What to work on:
Below are records that hold pictures; write out only the lines from their start through the line with "A mask with one", exactly, and drop the pictures.

======

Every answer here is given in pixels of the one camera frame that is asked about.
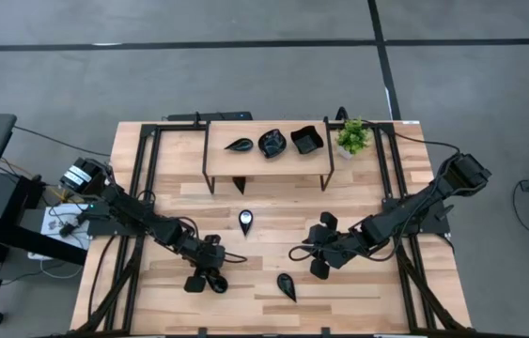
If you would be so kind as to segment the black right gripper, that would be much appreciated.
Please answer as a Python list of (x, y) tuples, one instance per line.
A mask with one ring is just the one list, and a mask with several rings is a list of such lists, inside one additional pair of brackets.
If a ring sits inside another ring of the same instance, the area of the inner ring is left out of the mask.
[(303, 250), (313, 257), (310, 272), (321, 280), (329, 277), (330, 268), (340, 269), (361, 253), (357, 239), (350, 233), (340, 233), (337, 223), (332, 213), (322, 212), (319, 223), (310, 227), (303, 241)]

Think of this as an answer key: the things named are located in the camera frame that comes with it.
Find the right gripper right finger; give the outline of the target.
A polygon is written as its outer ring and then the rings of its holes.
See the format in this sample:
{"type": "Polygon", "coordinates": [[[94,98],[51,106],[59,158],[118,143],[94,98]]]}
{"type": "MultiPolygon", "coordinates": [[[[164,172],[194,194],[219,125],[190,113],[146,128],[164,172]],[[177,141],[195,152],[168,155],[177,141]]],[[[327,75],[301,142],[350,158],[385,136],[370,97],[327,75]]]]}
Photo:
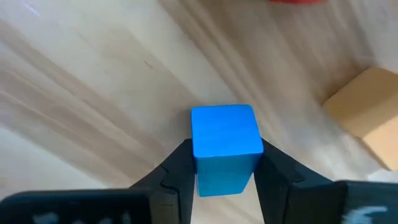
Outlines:
{"type": "Polygon", "coordinates": [[[265,223],[339,223],[345,187],[266,140],[254,180],[265,223]]]}

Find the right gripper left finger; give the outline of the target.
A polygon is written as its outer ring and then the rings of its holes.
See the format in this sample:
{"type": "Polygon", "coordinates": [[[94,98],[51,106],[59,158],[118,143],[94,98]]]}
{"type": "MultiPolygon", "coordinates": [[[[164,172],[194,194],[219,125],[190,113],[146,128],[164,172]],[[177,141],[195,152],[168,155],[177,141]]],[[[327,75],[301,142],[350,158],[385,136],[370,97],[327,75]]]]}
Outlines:
{"type": "Polygon", "coordinates": [[[194,185],[193,144],[186,139],[129,189],[146,196],[151,223],[190,224],[194,185]]]}

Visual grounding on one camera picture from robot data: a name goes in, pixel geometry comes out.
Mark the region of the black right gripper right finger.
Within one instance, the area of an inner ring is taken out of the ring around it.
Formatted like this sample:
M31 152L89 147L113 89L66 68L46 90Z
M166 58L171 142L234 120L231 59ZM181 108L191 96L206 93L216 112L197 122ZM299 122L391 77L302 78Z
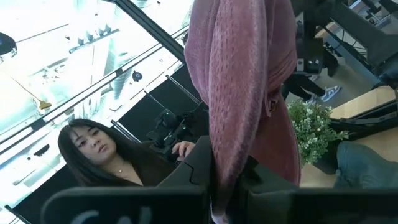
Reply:
M232 224L398 224L398 190L301 189L250 157L229 216Z

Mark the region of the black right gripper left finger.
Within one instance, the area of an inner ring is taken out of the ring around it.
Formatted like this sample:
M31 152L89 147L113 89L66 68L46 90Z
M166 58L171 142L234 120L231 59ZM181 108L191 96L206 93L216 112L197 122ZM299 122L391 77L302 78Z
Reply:
M41 224L211 224L212 149L202 136L156 187L74 187L48 199Z

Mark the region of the person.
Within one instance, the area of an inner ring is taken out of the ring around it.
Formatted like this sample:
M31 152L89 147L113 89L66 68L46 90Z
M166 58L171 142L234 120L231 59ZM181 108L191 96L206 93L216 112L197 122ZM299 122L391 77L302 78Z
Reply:
M283 82L281 93L283 99L286 99L289 93L303 99L308 104L315 104L317 99L327 102L332 99L339 91L340 86L321 88L309 76L291 74L285 82Z
M151 146L89 119L69 121L58 135L68 168L87 187L159 185L176 165Z

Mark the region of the potted plant white flowers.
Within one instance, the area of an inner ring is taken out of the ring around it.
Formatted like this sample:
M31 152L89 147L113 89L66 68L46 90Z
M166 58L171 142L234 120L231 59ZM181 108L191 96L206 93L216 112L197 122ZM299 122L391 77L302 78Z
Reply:
M348 132L335 131L331 127L332 108L302 101L292 101L287 108L296 133L301 164L334 174L337 145L348 137Z

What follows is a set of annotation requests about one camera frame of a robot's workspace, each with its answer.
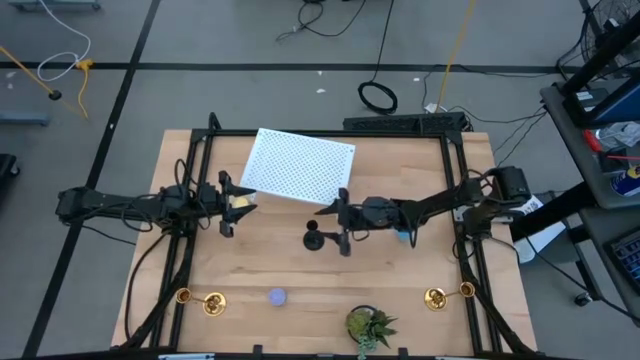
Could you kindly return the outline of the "grey floor bar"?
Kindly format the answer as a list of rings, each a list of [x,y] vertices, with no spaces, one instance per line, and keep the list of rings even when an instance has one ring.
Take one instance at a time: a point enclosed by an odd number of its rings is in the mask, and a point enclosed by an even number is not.
[[[44,113],[0,111],[0,124],[39,125],[46,127],[50,118]]]

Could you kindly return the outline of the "gold candlestick holder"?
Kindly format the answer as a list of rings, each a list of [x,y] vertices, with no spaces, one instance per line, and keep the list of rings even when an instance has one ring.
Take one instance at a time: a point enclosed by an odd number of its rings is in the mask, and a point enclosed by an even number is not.
[[[431,311],[442,311],[448,306],[451,296],[461,295],[464,298],[474,297],[476,288],[471,282],[462,282],[453,292],[445,292],[441,288],[428,288],[424,294],[424,304]]]
[[[180,288],[175,293],[175,301],[178,304],[190,302],[199,303],[203,312],[210,317],[217,317],[224,313],[227,308],[226,297],[220,292],[212,292],[204,298],[196,297],[188,288]]]

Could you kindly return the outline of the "grey cart base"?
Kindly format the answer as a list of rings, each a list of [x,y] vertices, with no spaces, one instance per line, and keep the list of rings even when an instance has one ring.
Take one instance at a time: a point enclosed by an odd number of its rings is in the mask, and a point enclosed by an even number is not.
[[[102,4],[99,0],[6,0],[7,4],[18,11],[34,12],[48,8],[91,8],[99,11]]]

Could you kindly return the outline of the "black power strip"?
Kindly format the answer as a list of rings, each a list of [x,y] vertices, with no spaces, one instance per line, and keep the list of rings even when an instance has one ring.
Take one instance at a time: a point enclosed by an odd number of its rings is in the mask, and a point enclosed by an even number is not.
[[[444,132],[464,131],[469,121],[462,112],[352,117],[343,120],[344,130]]]

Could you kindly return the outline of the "black candlestick holder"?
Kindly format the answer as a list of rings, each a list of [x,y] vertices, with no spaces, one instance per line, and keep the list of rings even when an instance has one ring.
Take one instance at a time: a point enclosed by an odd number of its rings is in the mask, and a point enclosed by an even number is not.
[[[306,223],[306,229],[303,245],[310,251],[320,250],[325,244],[325,237],[318,230],[318,223],[315,220],[309,220]]]

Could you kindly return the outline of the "red screwdriver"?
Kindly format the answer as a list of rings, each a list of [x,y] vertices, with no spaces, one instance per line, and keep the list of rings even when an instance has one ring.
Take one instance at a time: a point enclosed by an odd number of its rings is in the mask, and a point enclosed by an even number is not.
[[[599,154],[604,154],[603,147],[596,139],[596,137],[589,131],[582,131],[583,137],[589,148]],[[640,156],[628,156],[628,155],[606,155],[606,158],[609,159],[619,159],[619,160],[640,160]]]

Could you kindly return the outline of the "blue yellow spray can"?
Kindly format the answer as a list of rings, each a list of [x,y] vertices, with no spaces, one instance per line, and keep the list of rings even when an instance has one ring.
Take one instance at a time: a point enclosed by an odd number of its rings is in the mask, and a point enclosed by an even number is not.
[[[616,194],[624,197],[640,193],[640,164],[614,176],[610,181],[610,186]]]

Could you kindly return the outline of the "grey side cart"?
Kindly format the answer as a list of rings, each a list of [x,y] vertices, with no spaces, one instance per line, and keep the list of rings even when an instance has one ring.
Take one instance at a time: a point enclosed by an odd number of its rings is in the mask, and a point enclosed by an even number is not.
[[[600,170],[595,154],[587,145],[582,130],[577,127],[564,107],[563,84],[556,83],[540,90],[542,103],[563,139],[583,181],[546,203],[542,208],[515,221],[511,234],[516,240],[533,235],[548,226],[577,214],[582,225],[568,231],[575,244],[589,240],[603,261],[625,306],[623,314],[640,328],[640,289],[623,273],[614,261],[612,247],[626,240],[640,248],[640,199],[624,198],[614,193],[609,178]]]

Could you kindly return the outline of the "black keyboard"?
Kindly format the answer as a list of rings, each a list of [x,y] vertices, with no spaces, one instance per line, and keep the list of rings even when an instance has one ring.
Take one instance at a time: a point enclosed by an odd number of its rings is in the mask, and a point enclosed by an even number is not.
[[[640,229],[608,241],[604,249],[626,283],[640,296]]]

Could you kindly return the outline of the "yellow rod with black foot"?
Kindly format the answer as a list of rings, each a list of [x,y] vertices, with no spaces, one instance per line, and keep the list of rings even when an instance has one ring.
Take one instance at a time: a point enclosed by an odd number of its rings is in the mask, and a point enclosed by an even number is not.
[[[15,58],[8,50],[4,47],[0,46],[0,53],[2,53],[5,57],[7,57],[14,65],[16,65],[20,70],[22,70],[31,80],[37,83],[42,89],[47,92],[48,98],[52,101],[57,101],[62,97],[62,94],[58,90],[54,90],[46,85],[42,80],[40,80],[36,75],[34,75],[27,67],[24,66],[22,62],[20,62],[17,58]]]

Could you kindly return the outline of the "white perforated metal shelf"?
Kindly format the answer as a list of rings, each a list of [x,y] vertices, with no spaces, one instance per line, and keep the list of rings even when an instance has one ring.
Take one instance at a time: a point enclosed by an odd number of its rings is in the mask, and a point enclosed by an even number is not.
[[[329,205],[350,180],[352,144],[266,128],[258,130],[241,185],[260,193]]]

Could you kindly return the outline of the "succulent plant in black pot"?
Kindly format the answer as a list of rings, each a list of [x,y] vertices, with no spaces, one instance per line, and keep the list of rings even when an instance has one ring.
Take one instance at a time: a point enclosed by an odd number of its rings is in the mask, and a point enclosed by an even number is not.
[[[388,337],[397,334],[390,324],[396,320],[396,317],[370,305],[359,305],[346,315],[345,327],[349,337],[357,343],[358,360],[366,360],[379,344],[390,347]]]

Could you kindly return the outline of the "white paper sheet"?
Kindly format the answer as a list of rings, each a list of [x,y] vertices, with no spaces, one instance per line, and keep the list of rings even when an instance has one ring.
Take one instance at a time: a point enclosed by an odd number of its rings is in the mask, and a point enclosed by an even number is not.
[[[554,198],[555,193],[551,191],[534,194],[527,203],[514,208],[514,211],[518,215],[528,215],[535,210],[539,210]],[[536,257],[537,252],[541,252],[566,229],[567,227],[565,223],[563,221],[559,221],[538,233],[530,235],[528,240],[516,240],[515,236],[512,236],[513,246],[517,252],[518,263],[522,265],[532,261]]]

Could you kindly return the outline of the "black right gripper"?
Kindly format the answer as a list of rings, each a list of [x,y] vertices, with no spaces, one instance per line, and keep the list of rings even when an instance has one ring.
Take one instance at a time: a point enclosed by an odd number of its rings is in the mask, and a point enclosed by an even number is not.
[[[349,212],[348,229],[351,231],[384,230],[395,227],[400,223],[400,211],[397,205],[382,197],[367,197],[362,204],[352,204],[349,207],[349,191],[346,188],[338,190],[338,197],[328,206],[315,212],[315,215],[347,216]],[[339,247],[341,256],[351,255],[351,245],[347,232],[321,232],[321,236],[333,240]]]

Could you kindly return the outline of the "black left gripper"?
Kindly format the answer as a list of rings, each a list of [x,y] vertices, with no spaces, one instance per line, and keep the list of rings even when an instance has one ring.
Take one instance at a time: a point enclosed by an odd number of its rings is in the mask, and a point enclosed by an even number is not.
[[[235,185],[231,176],[224,170],[218,173],[218,182],[221,185],[222,192],[209,182],[199,184],[196,187],[196,210],[202,218],[221,216],[219,222],[220,234],[226,238],[233,238],[233,225],[255,210],[257,205],[249,204],[239,208],[228,207],[224,210],[224,195],[242,197],[254,194],[256,190]]]

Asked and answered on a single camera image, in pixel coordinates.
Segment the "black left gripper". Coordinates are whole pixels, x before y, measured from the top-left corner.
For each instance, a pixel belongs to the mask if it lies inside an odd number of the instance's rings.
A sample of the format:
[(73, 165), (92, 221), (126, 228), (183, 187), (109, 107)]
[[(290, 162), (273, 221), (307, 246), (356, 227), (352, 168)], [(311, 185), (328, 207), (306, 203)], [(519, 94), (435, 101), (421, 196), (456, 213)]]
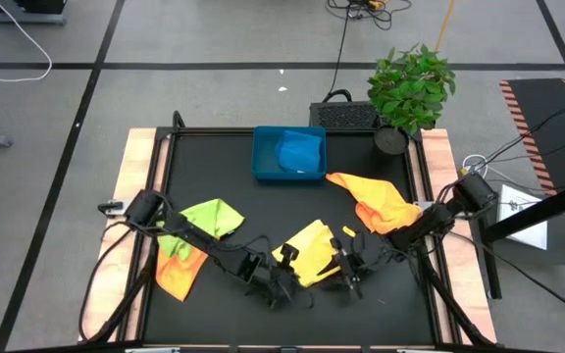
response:
[(245, 296), (257, 296), (263, 299), (271, 310), (292, 303), (299, 295), (306, 294), (302, 306), (312, 309), (315, 305), (314, 295), (307, 291), (299, 281), (291, 262), (296, 260), (299, 250), (294, 246), (284, 243), (280, 250), (281, 266), (259, 267), (251, 281)]

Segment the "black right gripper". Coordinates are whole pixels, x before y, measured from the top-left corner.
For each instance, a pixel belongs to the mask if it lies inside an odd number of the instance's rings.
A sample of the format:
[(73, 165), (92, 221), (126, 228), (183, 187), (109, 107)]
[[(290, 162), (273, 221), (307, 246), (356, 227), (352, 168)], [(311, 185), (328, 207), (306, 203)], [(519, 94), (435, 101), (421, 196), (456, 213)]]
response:
[(319, 272), (322, 277), (319, 285), (325, 290), (345, 289), (353, 299), (362, 299), (361, 280), (368, 274), (388, 263), (395, 251), (386, 245), (380, 245), (376, 251), (365, 248), (347, 250), (338, 238), (331, 240), (334, 254), (329, 262), (331, 268), (339, 268), (334, 272)]

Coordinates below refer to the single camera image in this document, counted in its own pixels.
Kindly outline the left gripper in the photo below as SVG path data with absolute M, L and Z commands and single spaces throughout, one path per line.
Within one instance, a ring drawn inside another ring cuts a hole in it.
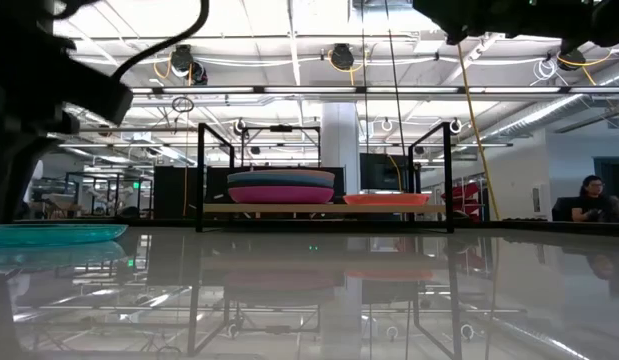
M 75 43 L 40 29 L 0 31 L 0 224 L 13 220 L 37 162 L 72 134 L 75 105 L 119 124 L 133 94 L 120 81 L 70 57 Z

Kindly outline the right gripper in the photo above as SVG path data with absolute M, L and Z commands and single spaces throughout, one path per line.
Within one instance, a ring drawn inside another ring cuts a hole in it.
M 485 33 L 522 35 L 532 0 L 412 0 L 412 5 L 447 31 L 448 45 L 457 45 Z

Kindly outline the clear orange plate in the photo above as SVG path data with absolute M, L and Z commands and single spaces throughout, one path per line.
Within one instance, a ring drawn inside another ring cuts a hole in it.
M 429 201 L 428 194 L 400 193 L 400 194 L 354 194 L 345 195 L 344 201 L 348 205 L 426 205 Z

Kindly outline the pale pink plate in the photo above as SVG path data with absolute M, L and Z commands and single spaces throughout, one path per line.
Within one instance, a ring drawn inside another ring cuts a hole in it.
M 303 175 L 303 176 L 321 176 L 325 178 L 335 177 L 335 174 L 328 171 L 320 171 L 320 170 L 307 170 L 307 169 L 269 169 L 269 170 L 254 170 L 254 171 L 242 171 L 233 173 L 231 175 L 238 174 L 286 174 L 286 175 Z

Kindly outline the black wire dish rack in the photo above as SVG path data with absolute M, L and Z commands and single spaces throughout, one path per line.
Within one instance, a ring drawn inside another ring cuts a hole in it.
M 209 131 L 221 143 L 230 148 L 230 167 L 235 165 L 235 148 L 220 136 L 215 130 L 205 123 L 197 125 L 198 145 L 197 155 L 198 164 L 196 167 L 197 181 L 200 186 L 204 184 L 204 136 Z M 453 224 L 453 205 L 347 205 L 347 204 L 265 204 L 265 205 L 213 205 L 212 213 L 240 213 L 240 212 L 291 212 L 291 213 L 444 213 L 446 216 L 446 230 L 448 233 L 454 232 Z

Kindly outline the white robot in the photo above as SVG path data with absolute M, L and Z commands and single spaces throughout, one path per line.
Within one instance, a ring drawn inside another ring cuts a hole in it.
M 43 173 L 44 173 L 44 164 L 42 160 L 38 160 L 36 163 L 36 166 L 34 168 L 34 171 L 32 173 L 31 179 L 28 183 L 27 189 L 26 189 L 26 193 L 23 197 L 23 201 L 28 203 L 31 201 L 32 198 L 32 186 L 33 186 L 33 182 L 36 180 L 40 180 L 43 177 Z

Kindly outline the tall black cabinet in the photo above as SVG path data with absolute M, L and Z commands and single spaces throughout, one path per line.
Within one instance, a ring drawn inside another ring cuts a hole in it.
M 153 207 L 155 219 L 194 219 L 198 192 L 206 185 L 198 183 L 195 168 L 156 167 L 154 170 Z

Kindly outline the black monitor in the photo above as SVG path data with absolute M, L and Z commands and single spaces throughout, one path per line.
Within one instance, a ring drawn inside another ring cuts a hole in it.
M 360 154 L 363 190 L 408 190 L 408 158 L 402 155 Z

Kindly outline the red storage bins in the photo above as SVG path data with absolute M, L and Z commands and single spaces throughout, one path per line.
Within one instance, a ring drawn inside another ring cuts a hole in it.
M 482 190 L 477 183 L 454 186 L 451 192 L 451 203 L 455 218 L 468 218 L 474 222 L 482 220 Z

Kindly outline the black office chair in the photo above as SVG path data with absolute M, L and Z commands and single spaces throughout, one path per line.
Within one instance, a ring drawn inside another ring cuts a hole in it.
M 578 197 L 559 197 L 551 210 L 554 222 L 572 222 L 572 209 L 578 204 Z

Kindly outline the dark teal door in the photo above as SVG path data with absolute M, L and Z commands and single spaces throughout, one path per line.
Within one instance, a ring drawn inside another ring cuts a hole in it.
M 603 193 L 611 199 L 613 221 L 619 222 L 619 157 L 595 157 L 594 169 L 603 180 Z

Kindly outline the person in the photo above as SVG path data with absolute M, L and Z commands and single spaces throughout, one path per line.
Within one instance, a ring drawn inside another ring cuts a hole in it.
M 574 222 L 619 223 L 619 199 L 604 193 L 604 183 L 596 175 L 587 176 L 571 209 Z

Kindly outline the silver round air duct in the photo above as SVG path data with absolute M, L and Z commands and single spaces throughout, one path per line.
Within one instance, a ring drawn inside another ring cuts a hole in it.
M 619 62 L 596 74 L 596 86 L 571 86 L 566 94 L 549 102 L 537 102 L 505 117 L 480 132 L 481 140 L 515 137 L 575 113 L 594 108 L 597 103 L 619 97 Z

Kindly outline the black overhead frame rig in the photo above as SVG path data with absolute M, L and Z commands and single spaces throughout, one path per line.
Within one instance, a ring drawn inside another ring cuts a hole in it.
M 263 147 L 263 144 L 254 144 L 253 141 L 262 132 L 286 134 L 299 131 L 304 140 L 298 144 L 299 148 L 313 147 L 317 150 L 317 164 L 322 165 L 322 136 L 320 126 L 293 126 L 288 124 L 277 124 L 270 126 L 245 126 L 240 130 L 240 161 L 245 163 L 245 151 L 247 147 Z

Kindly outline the black table edge frame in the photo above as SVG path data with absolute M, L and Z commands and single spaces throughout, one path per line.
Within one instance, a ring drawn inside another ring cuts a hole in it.
M 68 220 L 20 220 L 15 226 L 73 226 L 73 225 L 126 225 L 130 228 L 175 228 L 195 229 L 196 222 L 191 219 L 147 220 L 147 219 L 68 219 Z M 245 230 L 262 232 L 294 232 L 308 231 L 312 233 L 411 233 L 417 231 L 436 231 L 445 234 L 447 224 L 443 221 L 380 221 L 380 220 L 209 220 L 202 222 L 202 227 L 220 228 L 226 230 Z M 582 235 L 601 235 L 619 237 L 619 223 L 575 223 L 546 221 L 490 221 L 471 222 L 455 221 L 452 223 L 454 232 L 461 230 L 522 230 L 539 232 L 571 233 Z

======

Task result:
Every answer here is given in pixels of the one camera frame that is asked about.
If you would be so kind as to segment the black right gripper, that would be much appreciated.
Please answer as a Python list of (x, y) tuples, one instance per line.
A mask with one ring is just the one list, and a mask with several rings is a list of such lists, inside one additional pair of brackets.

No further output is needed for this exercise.